§ **Problem statement**: The string "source" may appear in lines of the entries below. Report how many lines hold it, with only the number.

Supplied information Start Marker

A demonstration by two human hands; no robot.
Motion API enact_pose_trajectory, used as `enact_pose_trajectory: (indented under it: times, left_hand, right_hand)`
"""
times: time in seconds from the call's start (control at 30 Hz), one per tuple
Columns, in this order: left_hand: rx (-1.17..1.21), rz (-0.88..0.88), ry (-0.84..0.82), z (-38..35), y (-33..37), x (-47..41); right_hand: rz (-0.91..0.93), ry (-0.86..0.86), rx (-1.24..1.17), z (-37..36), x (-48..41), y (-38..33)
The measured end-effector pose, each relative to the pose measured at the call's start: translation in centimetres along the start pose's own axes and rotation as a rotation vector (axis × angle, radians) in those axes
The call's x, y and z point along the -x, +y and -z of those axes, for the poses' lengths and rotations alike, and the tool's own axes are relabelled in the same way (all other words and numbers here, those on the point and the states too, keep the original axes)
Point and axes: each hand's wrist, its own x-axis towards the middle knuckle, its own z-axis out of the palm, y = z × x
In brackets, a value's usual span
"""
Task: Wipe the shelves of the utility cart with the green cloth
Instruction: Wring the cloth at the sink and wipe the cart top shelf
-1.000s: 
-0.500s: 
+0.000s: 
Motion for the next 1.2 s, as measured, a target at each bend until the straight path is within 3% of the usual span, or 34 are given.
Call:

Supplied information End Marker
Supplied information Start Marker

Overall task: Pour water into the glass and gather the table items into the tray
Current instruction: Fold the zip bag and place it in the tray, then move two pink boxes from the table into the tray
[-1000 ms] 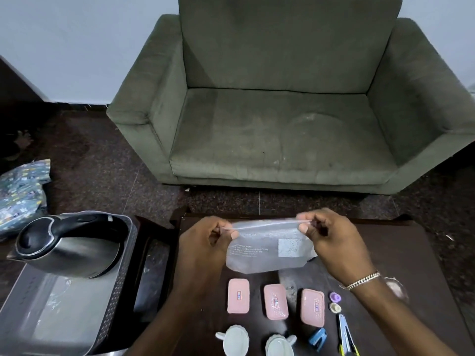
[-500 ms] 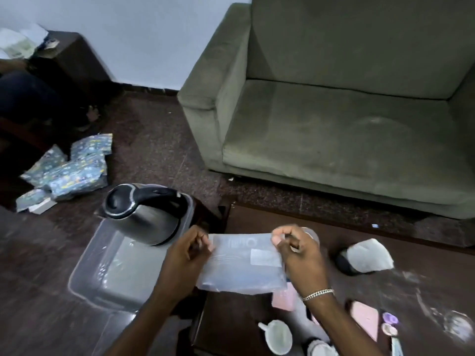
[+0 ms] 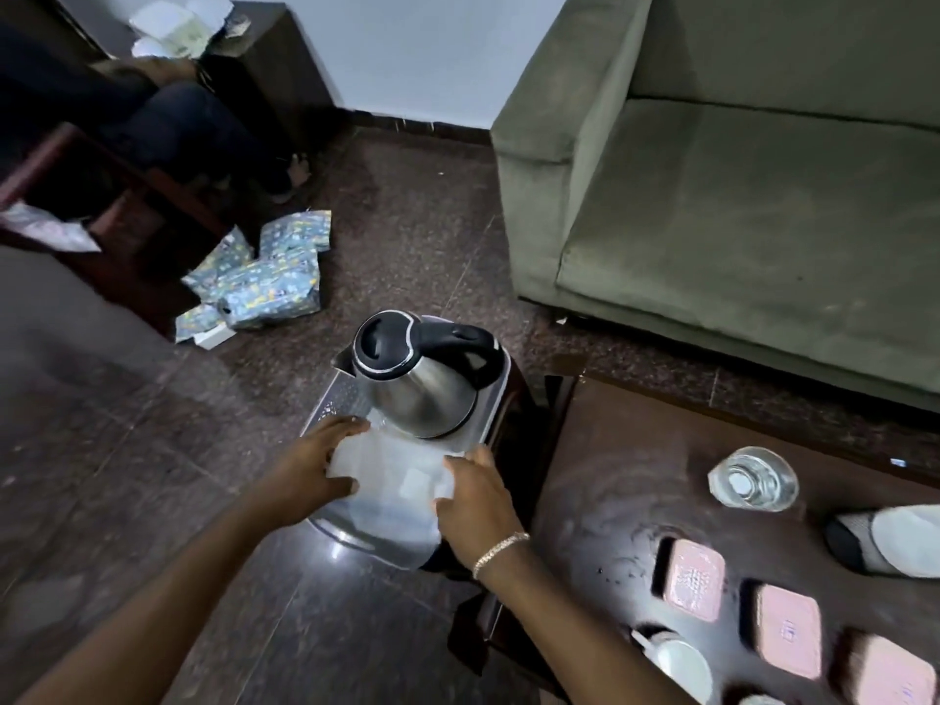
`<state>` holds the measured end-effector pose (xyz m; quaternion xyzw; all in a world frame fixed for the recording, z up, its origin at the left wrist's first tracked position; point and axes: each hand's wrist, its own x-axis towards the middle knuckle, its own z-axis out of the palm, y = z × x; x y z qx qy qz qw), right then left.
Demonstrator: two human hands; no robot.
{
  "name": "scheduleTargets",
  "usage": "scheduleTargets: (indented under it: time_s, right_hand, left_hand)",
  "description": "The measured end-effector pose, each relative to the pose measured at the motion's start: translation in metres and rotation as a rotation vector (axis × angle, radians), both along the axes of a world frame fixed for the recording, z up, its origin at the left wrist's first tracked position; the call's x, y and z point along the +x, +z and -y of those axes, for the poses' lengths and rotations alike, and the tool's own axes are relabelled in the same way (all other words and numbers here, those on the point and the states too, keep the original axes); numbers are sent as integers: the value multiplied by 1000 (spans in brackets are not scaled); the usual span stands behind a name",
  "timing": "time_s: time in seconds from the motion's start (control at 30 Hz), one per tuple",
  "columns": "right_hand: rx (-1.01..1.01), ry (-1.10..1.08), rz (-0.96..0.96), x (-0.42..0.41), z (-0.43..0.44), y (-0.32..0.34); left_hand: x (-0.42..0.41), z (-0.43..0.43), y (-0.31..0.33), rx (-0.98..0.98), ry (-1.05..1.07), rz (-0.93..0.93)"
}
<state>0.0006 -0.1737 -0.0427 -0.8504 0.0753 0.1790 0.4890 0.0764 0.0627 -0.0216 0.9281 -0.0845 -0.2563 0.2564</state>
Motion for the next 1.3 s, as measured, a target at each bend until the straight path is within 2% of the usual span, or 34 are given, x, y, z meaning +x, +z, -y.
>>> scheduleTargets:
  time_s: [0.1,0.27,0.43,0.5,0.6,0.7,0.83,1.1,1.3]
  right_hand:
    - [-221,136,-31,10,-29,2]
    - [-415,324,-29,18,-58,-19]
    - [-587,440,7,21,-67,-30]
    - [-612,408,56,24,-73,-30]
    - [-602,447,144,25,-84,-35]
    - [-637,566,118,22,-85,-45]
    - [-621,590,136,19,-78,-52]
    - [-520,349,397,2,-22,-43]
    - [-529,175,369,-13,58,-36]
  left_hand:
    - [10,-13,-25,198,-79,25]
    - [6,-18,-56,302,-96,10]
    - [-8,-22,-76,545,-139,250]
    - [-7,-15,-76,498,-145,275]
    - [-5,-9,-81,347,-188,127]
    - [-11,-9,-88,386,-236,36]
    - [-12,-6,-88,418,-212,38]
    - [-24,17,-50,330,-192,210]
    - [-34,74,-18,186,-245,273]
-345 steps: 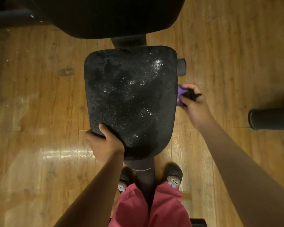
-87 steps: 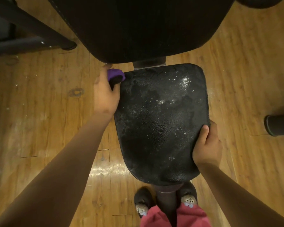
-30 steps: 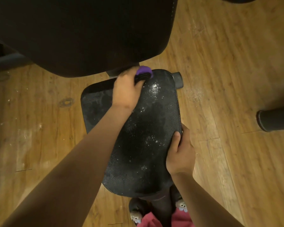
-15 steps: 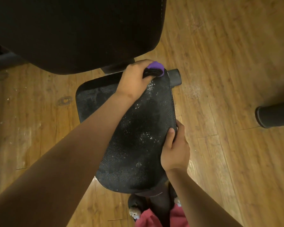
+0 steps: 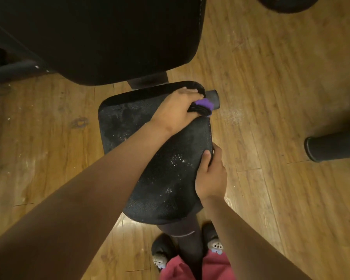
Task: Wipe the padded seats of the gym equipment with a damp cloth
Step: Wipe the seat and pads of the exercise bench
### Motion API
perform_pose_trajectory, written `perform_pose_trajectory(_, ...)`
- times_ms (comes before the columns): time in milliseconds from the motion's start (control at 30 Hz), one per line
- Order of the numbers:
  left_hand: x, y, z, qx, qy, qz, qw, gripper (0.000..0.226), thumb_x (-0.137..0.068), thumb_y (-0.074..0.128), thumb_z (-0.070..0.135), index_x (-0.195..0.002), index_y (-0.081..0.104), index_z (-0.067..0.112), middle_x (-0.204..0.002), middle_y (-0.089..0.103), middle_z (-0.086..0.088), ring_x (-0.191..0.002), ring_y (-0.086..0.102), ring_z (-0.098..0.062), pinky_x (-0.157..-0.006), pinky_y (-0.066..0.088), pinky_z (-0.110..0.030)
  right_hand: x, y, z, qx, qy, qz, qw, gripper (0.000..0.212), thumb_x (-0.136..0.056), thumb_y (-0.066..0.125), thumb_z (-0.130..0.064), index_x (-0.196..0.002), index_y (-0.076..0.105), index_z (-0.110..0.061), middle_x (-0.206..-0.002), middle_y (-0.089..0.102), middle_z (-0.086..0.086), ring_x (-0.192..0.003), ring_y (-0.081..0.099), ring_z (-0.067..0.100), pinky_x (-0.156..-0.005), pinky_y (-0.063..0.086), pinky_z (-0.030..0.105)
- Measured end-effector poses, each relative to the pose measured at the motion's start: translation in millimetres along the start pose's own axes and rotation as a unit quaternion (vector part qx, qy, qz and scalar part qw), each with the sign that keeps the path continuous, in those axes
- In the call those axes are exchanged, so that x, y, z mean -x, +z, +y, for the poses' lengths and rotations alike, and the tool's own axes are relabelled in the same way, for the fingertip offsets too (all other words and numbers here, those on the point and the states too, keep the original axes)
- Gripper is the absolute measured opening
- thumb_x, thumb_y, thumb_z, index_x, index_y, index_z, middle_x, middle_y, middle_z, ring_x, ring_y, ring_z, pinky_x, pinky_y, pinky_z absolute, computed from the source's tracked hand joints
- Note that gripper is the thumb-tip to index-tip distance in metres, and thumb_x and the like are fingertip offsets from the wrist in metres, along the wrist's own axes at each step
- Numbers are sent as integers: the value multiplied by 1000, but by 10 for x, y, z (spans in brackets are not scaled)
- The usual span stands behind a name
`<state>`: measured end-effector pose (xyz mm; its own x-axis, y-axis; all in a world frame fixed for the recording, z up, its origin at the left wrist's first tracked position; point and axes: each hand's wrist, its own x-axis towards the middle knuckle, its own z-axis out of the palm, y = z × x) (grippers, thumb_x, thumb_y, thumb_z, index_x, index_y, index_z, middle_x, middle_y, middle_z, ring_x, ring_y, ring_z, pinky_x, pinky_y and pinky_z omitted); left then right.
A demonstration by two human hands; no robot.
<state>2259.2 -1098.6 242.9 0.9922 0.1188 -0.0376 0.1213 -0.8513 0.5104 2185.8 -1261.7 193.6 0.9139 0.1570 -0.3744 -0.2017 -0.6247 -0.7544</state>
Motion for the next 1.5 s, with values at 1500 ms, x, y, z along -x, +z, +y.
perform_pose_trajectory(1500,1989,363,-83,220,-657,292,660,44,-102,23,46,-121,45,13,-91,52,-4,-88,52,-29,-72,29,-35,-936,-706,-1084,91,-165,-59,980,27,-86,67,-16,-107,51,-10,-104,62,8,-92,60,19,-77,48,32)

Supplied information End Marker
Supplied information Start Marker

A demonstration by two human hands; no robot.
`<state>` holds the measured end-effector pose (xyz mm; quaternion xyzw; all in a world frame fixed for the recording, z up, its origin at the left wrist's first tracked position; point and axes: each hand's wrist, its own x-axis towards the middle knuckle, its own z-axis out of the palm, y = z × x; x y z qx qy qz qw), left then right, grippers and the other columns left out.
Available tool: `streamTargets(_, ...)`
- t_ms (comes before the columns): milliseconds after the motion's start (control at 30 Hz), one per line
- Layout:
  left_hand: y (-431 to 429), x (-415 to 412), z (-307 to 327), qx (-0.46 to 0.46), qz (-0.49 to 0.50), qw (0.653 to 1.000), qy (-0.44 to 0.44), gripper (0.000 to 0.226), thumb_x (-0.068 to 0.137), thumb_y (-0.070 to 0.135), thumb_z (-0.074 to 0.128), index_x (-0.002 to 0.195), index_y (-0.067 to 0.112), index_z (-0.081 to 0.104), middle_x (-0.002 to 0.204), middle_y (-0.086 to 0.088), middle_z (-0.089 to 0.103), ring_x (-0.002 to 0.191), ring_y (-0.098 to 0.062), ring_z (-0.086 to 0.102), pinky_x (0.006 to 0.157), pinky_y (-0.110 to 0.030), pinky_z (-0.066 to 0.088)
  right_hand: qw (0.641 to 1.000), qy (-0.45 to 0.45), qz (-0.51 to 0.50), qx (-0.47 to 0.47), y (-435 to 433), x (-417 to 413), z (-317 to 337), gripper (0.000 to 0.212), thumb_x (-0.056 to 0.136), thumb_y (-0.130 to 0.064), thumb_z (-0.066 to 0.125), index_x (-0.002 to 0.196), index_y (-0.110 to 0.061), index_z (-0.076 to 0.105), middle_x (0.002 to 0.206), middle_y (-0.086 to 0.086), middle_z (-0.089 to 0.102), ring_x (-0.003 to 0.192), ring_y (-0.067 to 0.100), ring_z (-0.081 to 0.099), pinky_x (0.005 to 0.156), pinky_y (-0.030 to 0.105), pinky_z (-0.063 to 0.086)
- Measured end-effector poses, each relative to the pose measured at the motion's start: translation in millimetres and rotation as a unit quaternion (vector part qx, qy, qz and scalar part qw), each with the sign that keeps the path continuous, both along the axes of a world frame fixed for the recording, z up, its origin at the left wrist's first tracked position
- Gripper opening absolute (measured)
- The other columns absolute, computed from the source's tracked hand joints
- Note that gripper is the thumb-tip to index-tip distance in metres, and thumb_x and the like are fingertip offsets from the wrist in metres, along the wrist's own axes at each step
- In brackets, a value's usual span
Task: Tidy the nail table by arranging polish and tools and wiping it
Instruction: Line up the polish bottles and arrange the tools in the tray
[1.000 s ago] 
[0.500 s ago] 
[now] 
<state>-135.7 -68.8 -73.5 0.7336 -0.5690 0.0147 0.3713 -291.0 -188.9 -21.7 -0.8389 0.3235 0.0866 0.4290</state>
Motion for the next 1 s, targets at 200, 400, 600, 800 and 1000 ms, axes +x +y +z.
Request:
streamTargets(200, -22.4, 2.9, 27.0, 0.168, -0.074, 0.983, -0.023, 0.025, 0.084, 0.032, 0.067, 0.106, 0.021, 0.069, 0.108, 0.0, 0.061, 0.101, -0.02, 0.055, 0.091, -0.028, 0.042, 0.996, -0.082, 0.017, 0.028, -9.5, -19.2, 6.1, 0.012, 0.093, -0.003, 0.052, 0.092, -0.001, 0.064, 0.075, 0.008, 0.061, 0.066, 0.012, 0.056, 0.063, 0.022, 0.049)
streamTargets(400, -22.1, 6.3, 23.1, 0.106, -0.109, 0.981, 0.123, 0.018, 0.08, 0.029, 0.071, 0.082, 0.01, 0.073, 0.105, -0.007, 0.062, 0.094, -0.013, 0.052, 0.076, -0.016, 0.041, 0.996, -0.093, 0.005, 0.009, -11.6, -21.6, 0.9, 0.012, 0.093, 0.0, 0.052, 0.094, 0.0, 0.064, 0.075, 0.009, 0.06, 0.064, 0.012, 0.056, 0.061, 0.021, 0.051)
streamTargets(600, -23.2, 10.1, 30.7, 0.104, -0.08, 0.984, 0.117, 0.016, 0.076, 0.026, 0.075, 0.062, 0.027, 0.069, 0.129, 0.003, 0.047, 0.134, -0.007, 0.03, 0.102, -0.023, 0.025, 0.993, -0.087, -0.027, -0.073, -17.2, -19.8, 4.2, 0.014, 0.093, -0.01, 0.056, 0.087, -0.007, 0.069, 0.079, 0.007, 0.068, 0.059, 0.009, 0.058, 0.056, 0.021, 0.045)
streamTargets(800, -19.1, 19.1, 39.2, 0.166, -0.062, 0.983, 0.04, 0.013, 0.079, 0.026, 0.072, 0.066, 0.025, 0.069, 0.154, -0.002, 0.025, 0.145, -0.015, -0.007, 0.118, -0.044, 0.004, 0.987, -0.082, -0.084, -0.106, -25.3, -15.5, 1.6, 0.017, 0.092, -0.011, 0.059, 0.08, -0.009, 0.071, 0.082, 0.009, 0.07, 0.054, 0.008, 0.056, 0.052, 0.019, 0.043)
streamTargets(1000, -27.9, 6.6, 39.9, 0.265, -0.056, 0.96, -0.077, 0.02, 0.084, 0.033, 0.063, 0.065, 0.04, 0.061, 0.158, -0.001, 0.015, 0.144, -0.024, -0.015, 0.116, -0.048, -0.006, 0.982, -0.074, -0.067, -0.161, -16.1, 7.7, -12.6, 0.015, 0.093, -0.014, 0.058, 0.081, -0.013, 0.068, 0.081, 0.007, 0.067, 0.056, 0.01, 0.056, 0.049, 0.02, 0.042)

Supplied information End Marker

§ **Worked solution**: 2